Wednesday, August 08, 2007
I am looking forward to another massage tonight...although the therapist is a "baby" he is still strong, and willing. I will just talk to him first, and let him know what "not" to do (like spend so much time massaging my temples...and break touch so often) before he starts...then hopefully, I can lapse into a place of deep relaxation. I have been pretty anxious about the abdominal pain this past few weeks...I will be glad when I see the consultant MD later this week. No matter how hard I try, no matter what self talk I use, or breathing techniques, or prayer....the fear of potentially facing another surgery keeps popping up.
I ate crap again yesterday. What is going on??? I eat so well, and then succumb to things like cookies. I told my hubby he is NOT allowed to bring them in the house anymore. I am an addict. One cookie, the bag is empty...NO control.
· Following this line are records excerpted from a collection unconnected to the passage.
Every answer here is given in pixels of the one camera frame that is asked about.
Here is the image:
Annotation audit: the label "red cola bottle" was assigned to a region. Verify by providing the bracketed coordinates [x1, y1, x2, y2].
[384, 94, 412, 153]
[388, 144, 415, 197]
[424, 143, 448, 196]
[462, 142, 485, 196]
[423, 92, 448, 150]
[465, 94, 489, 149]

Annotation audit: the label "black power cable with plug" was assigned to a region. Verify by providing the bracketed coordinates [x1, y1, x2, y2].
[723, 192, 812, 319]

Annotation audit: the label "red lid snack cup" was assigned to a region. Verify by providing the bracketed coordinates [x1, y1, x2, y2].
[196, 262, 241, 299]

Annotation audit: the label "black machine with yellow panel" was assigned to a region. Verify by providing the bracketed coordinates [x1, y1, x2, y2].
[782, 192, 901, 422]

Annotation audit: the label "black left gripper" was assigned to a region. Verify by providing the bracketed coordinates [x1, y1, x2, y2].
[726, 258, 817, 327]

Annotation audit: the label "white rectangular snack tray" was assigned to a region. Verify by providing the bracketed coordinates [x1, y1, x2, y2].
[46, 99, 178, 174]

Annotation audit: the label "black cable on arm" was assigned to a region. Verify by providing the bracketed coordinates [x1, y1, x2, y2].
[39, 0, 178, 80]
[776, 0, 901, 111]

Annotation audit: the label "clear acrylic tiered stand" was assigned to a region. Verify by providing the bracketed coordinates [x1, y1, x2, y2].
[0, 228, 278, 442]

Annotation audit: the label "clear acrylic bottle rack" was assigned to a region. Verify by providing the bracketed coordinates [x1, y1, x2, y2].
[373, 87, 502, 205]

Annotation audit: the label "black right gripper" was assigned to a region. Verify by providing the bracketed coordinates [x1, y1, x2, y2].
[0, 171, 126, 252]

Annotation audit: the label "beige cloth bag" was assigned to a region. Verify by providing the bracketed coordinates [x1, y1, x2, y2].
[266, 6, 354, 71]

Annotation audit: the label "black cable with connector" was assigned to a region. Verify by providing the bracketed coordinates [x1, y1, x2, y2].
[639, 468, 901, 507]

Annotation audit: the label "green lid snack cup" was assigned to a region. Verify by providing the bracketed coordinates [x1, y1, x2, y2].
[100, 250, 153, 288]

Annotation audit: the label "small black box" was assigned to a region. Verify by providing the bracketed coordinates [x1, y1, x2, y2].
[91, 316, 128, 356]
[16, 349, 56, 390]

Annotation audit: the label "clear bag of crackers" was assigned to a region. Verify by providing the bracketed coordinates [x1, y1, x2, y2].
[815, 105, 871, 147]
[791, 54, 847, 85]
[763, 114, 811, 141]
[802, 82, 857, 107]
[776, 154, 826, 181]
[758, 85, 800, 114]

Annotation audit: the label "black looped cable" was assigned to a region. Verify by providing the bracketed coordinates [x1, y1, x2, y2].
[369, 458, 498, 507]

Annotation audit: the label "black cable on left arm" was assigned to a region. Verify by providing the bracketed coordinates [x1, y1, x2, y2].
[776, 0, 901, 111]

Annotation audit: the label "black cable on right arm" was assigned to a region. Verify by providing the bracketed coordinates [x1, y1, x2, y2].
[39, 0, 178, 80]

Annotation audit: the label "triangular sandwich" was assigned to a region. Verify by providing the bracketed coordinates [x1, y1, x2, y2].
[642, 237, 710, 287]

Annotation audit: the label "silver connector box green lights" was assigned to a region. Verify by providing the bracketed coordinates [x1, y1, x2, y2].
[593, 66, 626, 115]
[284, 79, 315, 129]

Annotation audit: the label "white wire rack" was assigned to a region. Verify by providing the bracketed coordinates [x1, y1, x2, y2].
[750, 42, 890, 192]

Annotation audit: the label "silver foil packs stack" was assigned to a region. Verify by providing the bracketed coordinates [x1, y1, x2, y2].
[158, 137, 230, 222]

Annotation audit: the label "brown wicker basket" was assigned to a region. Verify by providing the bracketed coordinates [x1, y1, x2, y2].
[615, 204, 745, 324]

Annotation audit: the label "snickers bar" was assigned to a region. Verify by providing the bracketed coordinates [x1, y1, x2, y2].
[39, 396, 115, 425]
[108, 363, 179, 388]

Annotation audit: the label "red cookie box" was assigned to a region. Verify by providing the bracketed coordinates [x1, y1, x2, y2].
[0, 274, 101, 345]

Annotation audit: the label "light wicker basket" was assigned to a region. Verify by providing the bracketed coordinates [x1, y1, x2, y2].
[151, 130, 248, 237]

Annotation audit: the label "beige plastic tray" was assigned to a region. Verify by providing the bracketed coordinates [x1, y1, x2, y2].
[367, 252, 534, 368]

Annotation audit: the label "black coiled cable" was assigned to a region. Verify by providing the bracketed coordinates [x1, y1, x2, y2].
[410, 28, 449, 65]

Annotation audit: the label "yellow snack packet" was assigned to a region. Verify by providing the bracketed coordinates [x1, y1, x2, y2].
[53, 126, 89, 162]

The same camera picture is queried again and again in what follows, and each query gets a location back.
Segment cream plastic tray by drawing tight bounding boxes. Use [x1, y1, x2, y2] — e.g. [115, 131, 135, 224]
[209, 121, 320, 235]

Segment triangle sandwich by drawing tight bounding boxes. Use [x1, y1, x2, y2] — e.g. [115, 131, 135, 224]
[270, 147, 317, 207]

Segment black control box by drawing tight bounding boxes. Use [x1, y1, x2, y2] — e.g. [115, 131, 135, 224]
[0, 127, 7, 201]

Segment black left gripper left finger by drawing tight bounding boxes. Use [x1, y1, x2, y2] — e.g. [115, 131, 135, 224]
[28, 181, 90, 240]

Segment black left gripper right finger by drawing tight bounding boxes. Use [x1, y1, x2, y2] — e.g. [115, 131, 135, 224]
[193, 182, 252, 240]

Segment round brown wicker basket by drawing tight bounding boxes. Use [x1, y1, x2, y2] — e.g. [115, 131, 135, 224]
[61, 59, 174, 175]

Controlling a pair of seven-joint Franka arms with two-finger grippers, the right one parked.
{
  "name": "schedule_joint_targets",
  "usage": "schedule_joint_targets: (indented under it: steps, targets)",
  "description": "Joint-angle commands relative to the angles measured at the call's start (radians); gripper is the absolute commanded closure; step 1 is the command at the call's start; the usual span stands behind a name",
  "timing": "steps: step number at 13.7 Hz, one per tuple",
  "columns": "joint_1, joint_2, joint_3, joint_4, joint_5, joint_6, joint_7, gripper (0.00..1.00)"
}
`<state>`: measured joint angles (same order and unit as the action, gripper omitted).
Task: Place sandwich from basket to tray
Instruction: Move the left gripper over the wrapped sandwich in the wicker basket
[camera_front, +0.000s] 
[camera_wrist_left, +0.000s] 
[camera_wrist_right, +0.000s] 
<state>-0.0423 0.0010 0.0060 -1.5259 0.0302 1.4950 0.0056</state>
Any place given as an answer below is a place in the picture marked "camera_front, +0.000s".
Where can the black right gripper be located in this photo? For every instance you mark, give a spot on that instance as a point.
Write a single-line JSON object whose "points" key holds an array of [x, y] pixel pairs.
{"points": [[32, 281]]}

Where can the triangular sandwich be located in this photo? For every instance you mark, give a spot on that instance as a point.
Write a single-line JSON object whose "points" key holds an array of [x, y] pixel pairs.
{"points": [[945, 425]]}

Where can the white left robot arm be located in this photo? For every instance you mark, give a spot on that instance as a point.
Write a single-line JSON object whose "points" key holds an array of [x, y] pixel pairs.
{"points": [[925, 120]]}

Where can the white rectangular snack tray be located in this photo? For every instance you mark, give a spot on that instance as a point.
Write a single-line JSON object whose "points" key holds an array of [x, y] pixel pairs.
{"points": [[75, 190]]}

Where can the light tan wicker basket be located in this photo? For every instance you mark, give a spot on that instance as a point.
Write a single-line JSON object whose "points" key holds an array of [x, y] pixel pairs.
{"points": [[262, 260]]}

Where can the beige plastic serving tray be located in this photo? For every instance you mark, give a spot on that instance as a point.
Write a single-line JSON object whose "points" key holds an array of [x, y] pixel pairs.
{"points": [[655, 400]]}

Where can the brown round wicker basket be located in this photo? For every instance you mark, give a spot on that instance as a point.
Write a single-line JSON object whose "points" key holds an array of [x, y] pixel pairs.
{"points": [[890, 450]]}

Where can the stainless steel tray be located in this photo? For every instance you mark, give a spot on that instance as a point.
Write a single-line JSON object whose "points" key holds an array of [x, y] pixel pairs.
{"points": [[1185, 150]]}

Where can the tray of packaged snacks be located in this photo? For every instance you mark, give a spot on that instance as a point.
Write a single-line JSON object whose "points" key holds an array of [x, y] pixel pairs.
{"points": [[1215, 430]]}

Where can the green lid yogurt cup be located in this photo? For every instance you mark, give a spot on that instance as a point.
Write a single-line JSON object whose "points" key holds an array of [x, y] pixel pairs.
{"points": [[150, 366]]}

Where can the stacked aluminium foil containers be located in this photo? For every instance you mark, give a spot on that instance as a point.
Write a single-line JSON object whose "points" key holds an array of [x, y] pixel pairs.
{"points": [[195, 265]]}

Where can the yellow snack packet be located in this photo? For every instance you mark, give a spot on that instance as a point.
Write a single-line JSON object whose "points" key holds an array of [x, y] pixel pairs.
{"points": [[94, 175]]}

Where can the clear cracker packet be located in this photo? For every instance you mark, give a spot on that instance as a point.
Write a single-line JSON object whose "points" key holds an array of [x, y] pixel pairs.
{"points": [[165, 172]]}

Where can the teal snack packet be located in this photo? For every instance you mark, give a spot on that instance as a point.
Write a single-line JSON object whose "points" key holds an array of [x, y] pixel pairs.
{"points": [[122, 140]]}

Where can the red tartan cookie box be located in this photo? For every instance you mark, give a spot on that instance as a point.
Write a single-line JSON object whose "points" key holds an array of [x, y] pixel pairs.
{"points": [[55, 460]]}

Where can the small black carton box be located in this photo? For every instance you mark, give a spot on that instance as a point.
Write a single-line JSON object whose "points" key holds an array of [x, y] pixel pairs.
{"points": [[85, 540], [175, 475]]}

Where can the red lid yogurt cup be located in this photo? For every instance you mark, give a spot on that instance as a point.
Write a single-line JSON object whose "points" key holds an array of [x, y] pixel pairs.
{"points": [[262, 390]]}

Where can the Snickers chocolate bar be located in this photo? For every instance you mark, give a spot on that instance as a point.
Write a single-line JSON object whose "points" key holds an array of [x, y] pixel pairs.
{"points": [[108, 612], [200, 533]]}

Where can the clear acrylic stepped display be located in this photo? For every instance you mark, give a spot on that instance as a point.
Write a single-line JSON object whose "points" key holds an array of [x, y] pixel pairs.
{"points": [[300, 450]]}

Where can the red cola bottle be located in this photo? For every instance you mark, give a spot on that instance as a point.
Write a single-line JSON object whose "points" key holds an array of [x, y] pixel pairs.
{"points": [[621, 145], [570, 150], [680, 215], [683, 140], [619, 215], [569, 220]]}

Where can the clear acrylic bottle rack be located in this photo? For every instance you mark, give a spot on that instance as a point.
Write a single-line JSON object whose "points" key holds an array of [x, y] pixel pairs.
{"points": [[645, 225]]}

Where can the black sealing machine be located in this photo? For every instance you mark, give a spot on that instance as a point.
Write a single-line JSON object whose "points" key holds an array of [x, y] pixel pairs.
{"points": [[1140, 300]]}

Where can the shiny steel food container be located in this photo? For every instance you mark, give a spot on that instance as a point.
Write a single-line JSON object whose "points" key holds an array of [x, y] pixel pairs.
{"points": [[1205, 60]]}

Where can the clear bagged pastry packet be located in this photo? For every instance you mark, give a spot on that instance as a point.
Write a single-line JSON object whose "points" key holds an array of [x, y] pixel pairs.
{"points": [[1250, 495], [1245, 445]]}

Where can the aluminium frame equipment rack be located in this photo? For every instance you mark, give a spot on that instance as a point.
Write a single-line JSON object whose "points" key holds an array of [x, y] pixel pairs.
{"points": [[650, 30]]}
I dehydrated peaches, strawberries, bananas and apples. I have several shelves full of apples and peaches going now, with more to follow. (A friend picked her trees and gave them to me....) They should suffice for sugar cravings.
I ate a partially raw breakfast, and have a raw lunch and snack for later, since I will skip dinner tonight (cannot have a massage on a full belly) so tomorrow, I should feel lighter.
Gosh, I whine a lot.
OK. Good news, we are going camping this weekend...off to see the Persius (Perseoid) meteor showers. They are amazing! We will get lots of exercise, and I am bringing lots of fruits and veggies along. NO junk. We'll have friends with us over the weekend, and then have two nights to ourselves.